**About this exercise:**
Nothing but the text should be carried over: reproduce all the data exactly and leave out every image.

**Supplied material:**
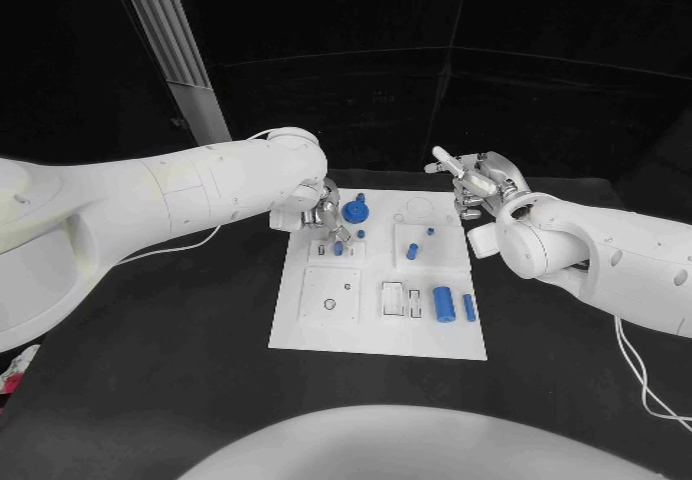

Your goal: Assemble the parts on the task board

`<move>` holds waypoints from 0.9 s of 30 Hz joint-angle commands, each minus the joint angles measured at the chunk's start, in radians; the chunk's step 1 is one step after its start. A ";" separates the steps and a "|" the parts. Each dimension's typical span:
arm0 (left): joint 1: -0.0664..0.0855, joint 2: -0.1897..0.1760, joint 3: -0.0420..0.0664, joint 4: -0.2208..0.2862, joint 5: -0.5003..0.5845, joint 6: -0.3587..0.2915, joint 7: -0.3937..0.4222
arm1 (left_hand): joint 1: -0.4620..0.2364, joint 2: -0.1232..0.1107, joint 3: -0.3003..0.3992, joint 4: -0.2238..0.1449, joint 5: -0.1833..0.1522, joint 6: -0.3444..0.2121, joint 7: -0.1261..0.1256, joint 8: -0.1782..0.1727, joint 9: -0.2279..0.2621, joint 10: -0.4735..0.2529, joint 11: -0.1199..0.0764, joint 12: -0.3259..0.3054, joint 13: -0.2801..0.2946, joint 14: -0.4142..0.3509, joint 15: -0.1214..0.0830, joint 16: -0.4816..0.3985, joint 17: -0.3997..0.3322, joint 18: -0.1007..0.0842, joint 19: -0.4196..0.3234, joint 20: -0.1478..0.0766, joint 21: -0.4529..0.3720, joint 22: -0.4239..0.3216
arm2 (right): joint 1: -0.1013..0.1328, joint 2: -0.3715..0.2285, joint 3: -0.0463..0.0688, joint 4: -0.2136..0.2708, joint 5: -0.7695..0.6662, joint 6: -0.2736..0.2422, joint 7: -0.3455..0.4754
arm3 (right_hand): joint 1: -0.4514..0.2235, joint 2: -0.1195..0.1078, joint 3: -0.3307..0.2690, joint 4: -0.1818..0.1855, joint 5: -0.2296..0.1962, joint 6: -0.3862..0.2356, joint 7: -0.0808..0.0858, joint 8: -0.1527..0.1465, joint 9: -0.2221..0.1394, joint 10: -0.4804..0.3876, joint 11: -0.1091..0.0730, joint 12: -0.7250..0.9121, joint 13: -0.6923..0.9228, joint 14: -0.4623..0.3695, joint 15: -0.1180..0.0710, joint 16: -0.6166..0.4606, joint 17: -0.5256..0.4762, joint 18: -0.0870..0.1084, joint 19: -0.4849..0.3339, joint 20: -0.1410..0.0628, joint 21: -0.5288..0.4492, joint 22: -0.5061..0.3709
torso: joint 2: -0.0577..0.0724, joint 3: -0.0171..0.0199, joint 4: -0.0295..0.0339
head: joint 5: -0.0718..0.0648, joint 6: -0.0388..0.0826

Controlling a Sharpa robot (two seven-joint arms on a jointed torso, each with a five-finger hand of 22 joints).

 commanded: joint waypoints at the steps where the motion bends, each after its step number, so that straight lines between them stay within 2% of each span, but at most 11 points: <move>1: 0.000 0.003 0.000 -0.004 -0.007 0.029 -0.013 | 0.012 0.003 0.008 -0.001 0.002 -0.002 -0.002 -0.004 -0.002 0.106 -0.006 0.001 0.263 0.106 -0.009 0.003 0.263 -0.007 0.106 -0.006 0.007 0.263 | 0.002 0.001 0.001 0.001 0.003 -0.001 0.005 | 0.004 0.003 -0.007 0.000 0.002 -0.002 -0.006 0.006 0.000 0.104 -0.004 0.000 0.263 0.104 -0.003 0.002 0.263 0.011 0.018 -0.002 -0.004 0.206 | 0.000 -0.0003 0.0000 | 0.000 0.000; 27: -0.007 0.026 0.000 -0.053 0.011 0.035 -0.008 | 0.043 0.038 0.025 0.000 0.004 0.003 -0.003 -0.028 -0.022 0.106 -0.007 0.001 0.263 0.106 -0.010 0.003 0.263 -0.006 0.105 -0.008 0.006 0.263 | 0.002 0.004 0.001 0.000 0.003 -0.001 0.004 | 0.005 0.004 -0.008 0.000 0.002 -0.002 -0.006 0.007 0.000 0.104 -0.004 0.000 0.263 0.104 -0.003 0.002 0.263 0.011 0.018 -0.002 -0.004 0.206 | 0.000 0.0003 0.0005 | 0.000 0.000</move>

**Answer section:**
Your goal: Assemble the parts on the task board

`<move>` holds waypoints from 0.9 s of 30 Hz joint-angle commands, each minus the joint angles measured at the chunk's start, in radians; the chunk's step 1 is one step after its start. A ";" separates the steps and a "|" the parts. Each dimension's typical span:
arm0 (left): joint 1: -0.0664..0.0855, joint 2: -0.1897..0.1760, joint 3: -0.0420..0.0664, joint 4: -0.2208..0.2862, joint 5: -0.5003..0.5845, joint 6: -0.3587..0.2915, joint 7: -0.3937..0.4222
arm1 (left_hand): joint 1: -0.4620..0.2364, joint 2: -0.1232..0.1107, joint 3: -0.3003..0.3992, joint 4: -0.2238..0.1449, joint 5: -0.1833..0.1522, joint 6: -0.3444..0.2121, joint 7: -0.1261..0.1256, joint 8: -0.1782..0.1727, joint 9: -0.2279..0.2621, joint 10: -0.4735..0.2529, joint 11: -0.1199..0.0764, joint 12: -0.3259..0.3054, joint 13: -0.2801..0.2946, joint 14: -0.4142..0.3509, joint 15: -0.1214..0.0830, joint 16: -0.4816..0.3985, joint 17: -0.3997..0.3322, joint 18: -0.1007..0.0842, joint 19: -0.4196..0.3234, joint 20: -0.1478..0.0766, joint 21: -0.4529..0.3720, joint 22: -0.4239..0.3216
arm2 (right): joint 1: -0.1013..0.1328, joint 2: -0.3715..0.2285, joint 3: -0.0463..0.0688, joint 4: -0.2136..0.2708, joint 5: -0.7695..0.6662, joint 6: -0.2736..0.2422, joint 7: -0.3455..0.4754
arm3 (right_hand): joint 1: -0.4514..0.2235, joint 2: -0.1195..0.1078, joint 3: -0.3307..0.2690, joint 4: -0.1818..0.1855, joint 5: -0.2296..0.1962, joint 6: -0.3862..0.2356, joint 7: -0.0808..0.0858, joint 8: -0.1527..0.1465, joint 9: -0.2221..0.1394, joint 10: -0.4804..0.3876, joint 11: -0.1091..0.0730, joint 12: -0.7250..0.9121, joint 13: -0.6923..0.9228, joint 14: -0.4623..0.3695, joint 15: -0.1180..0.0710, joint 16: -0.6166..0.4606, joint 17: -0.5256..0.4762, joint 18: -0.0870..0.1084, joint 19: -0.4849..0.3339, joint 20: -0.1410..0.0628, joint 21: -0.5288..0.4492, joint 22: -0.5061..0.3709
torso: joint 2: -0.0577..0.0724, joint 3: -0.0171..0.0199, joint 4: -0.0295..0.0339
head: joint 5: -0.0718..0.0648, joint 6: -0.0388..0.0826

Controlling a Sharpa robot (two seven-joint arms on a jointed torso, each with a five-finger hand of 22 joints).

 commanded: joint waypoints at the steps where the motion bends, each after its step number, so that straight lines between them stay within 2% of each span, but at most 11 points: <move>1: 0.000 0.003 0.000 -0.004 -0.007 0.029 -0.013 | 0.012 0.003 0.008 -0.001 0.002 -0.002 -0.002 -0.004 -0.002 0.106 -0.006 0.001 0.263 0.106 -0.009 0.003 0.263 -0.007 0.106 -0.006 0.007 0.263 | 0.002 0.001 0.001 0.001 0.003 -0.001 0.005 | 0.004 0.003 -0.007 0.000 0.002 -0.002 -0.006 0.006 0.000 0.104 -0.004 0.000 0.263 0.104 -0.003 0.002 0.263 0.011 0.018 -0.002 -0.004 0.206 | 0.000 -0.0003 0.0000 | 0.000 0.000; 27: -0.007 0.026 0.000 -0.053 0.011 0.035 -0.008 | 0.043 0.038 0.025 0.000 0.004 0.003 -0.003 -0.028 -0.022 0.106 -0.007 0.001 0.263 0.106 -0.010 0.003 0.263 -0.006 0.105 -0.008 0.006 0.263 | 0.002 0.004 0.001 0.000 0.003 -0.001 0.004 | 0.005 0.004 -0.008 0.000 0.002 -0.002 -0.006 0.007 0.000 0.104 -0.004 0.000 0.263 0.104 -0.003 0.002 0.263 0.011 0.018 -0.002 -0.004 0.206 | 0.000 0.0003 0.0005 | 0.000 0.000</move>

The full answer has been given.